>>>>>

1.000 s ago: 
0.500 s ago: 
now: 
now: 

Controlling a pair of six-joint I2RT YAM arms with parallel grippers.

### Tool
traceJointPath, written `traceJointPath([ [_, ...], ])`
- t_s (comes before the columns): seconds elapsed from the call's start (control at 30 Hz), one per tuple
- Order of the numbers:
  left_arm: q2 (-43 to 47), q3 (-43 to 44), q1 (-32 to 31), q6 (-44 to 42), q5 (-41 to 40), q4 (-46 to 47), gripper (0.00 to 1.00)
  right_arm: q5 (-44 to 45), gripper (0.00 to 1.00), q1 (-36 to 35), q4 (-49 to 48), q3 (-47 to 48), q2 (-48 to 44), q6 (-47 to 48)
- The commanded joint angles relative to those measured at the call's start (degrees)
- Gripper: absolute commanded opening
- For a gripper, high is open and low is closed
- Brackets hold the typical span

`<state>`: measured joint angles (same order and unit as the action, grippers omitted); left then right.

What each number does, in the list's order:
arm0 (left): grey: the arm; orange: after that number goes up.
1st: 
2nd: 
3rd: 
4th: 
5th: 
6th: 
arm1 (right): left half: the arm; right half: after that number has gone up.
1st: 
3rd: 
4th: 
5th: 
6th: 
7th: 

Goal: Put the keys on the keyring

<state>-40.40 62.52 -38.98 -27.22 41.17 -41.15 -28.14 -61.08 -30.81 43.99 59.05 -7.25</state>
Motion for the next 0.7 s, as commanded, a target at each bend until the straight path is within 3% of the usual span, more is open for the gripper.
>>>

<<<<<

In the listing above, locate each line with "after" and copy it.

arm0 (left): grey: the arm; orange: after that number goes up.
arm1 (right): left half: the arm; right half: after that number has gone up.

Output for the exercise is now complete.